The SuspendThread function suspends a thread, but it does so asynchronously


Prologue: Why you should never suspend a thread.

Okay, so a colleague decided to ignore that advice because he was running some experiments with thread safety and interlocked operations, and suspending a thread was a convenient way to open up race windows.

While running these experiments, he observed some strange behavior.

LONG lValue;

DWORD CALLBACK IncrementerThread(void *)
{
 while (1) {
  InterlockedIncrement(&lValue);
 }
 return 0;
}

// This is just a test app, so we will abort() if anything
// happens we don't like.

int __cdecl main(int, char **)
{
 DWORD id;
 HANDLE thread = CreateThread(NULL, 0, IncrementerThread, NULL, 0, &id);
 if (thread == NULL) abort();

 while (1) {
  if (SuspendThread(thread) == (DWORD)-1) abort();

  if (InterlockedOr(&lValue, 0) != InterlockedOr(&lValue, 0)) {
   printf("Huh? The variable lValue was modified by a suspended thread?\n");
  }

  ResumeThread(thread);
 }
 return 0;
}

The strange thing is that the "Huh?" message was being printed. How can a suspended thread modify a variable? Is there some way that Interlocked­Increment can start incrementing a variable, then get suspended, and somehow finish the increment later?
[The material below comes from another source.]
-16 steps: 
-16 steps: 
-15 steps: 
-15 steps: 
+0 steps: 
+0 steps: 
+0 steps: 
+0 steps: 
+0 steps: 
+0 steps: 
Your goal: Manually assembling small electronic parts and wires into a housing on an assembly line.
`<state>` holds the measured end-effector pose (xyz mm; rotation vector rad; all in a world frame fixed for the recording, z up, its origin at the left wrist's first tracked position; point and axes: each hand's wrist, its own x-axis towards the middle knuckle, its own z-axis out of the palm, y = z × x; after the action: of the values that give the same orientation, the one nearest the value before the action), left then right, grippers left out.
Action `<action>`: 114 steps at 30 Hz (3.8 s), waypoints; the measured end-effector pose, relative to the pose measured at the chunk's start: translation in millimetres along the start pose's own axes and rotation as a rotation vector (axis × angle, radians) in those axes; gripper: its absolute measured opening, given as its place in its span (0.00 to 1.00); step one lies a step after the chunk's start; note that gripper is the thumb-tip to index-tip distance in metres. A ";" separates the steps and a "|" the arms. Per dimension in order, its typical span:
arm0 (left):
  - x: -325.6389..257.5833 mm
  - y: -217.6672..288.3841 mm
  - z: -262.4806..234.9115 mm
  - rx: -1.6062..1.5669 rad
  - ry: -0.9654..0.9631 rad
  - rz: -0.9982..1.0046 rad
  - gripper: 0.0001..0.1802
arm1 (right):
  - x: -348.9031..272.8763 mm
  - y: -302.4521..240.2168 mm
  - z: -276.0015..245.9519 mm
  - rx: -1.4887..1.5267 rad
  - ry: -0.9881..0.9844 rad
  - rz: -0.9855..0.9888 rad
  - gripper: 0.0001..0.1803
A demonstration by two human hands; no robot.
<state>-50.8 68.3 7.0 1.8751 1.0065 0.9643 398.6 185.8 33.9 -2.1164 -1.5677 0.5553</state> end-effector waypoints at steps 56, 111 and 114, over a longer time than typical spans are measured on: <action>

The answer is simpler than that. The Suspend­Thread function tells the scheduler to suspend the thread but does not wait for an acknowledgment from the scheduler that the suspension has actually occurred. This is sort of alluded to in the documentation for Suspend­Thread which says

This function is primarily designed for use by debuggers. It is not intended to be used for thread synchronization

You are not supposed to use Suspend­Thread to synchronize two threads because there is no actual synchronization guarantee. What is happening is that the Suspend­Thread signals the scheduler to suspend the thread and returns immediately. If the scheduler is busy doing something else, it may not be able to handle the suspend request immediately, so the thread being suspended gets to run on borrowed time until the scheduler gets around to processing the suspend request, at which point it actually gets suspended.

If you want to make sure the thread really is suspended, you need to perform a synchronous operation that is dependent on the fact that the thread is suspended. This forces the suspend request to be processed since it is a prerequisite for your operation, and since your operation is synchronous, you know that by the time it returns, the suspend has definitely occurred.

The traditional way of doing this is to call Get­Thread­Context, since this requires the kernel to read from the context of the suspended thread, which has as a prerequisite that the context be saved in the first place, which has as a prerequisite that the thread be suspended.

Comments (22)
  1. mark says:

    Until the last paragraph I wondered how the CLR team would ever be able to make the GC work with an asynchronous SuspendThread. They need to know that a particular thread is stopped and then even change its CONTEXT.

  2. Sven2 says:

    Ian: Couldn't you implement that as a simple queue of events? You just create the event and wait for it. Events are always set by the respective previous owner of the FIFO CS. Management of the event list would have to be in a regular Critical Section of course.

  3. Cesar says:

    @Ian: The reason you didn't see it happen in practice was probably because the thread was suspending itself, and some implementation detail in the scheduler made it act synchronously on the request if the thread making the request was the same as the target.

  4. Henri Hein says:

    I see the advantage to Ian's approach.  To use events, you would need one for each thread.  Saving the event objects can be substantial if there are a lot of workers.  What I don't like about it is that I would then have to restart each thread in order to stop that queue (say, during program exit or some kind of app-wide reset).

  5. Cesar says:

    Thinking on how it could have been implemented: SuspendThread sets a "please suspend yourself" flag on the target and fires an inter-processor interrupt to the core which is running the thread. When returning from any system call or interrupt, the "please suspend yourself" flag is checked, and if it's set, it jumps into the scheduler instead of returning.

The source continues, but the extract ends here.